Published on November 10, 2017 · Last updated July 28, 2020
Baltimore downtown traffic at sunset time.

ANNAPOLIS, Md. (AP) — After a four-year wait to provide medical cannabis to patients, the drug could be available to Marylanders as early as this month, according to industry stakeholders.

“I think we could see product in November, with increase in December and a steady flow from all operators in the new year,” said Wendy Bronfein, the marketing director for Curio Wellness, a company in Lutherville, Maryland, awarded two licenses to cultivate and process medical marijuana.

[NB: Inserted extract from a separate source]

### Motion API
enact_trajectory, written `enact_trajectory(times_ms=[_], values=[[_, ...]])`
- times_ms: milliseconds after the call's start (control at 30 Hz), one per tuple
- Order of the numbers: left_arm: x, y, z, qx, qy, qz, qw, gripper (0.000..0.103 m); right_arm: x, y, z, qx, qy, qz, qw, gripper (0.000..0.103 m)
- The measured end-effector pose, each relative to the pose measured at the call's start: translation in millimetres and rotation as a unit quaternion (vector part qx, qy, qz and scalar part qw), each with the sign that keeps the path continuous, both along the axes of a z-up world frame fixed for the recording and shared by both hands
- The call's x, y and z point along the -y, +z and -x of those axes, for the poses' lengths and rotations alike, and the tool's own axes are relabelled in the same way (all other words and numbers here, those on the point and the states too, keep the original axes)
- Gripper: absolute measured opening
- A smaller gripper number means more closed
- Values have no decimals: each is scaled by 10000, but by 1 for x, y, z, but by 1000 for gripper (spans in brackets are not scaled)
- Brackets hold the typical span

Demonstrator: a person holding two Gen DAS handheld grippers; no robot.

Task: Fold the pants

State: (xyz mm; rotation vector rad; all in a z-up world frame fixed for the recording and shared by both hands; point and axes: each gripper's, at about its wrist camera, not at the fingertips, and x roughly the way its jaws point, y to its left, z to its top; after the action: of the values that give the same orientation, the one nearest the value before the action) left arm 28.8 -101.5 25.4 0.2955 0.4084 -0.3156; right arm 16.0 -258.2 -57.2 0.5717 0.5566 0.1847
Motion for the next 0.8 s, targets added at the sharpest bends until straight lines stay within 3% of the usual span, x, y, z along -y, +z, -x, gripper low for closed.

However, racial diversity in the state’s medical marijuana industry is wanting, and some lawmakers said they are planning to introduce a bill early next session to grant licenses to African-American business owners.

A disparity study ordered by Republican Gov. Larry Hogan in April and due in December focuses on whether minorities who sought a license in the cannabis industry were at a disadvantage.

The study was prompted after the Maryland Legislative Black Caucus raised concerns about the lack of African-American involvement in the industry.

Of the 321 business owners granted preliminary licenses to grow, distribute or process the drug, 208 were white men or women and the remaining 113 identified as a member of a minority group or as multiracial. Of these, 55 — about 17 percent — were black men and women, according to the Maryland Medical Cannabis Commission.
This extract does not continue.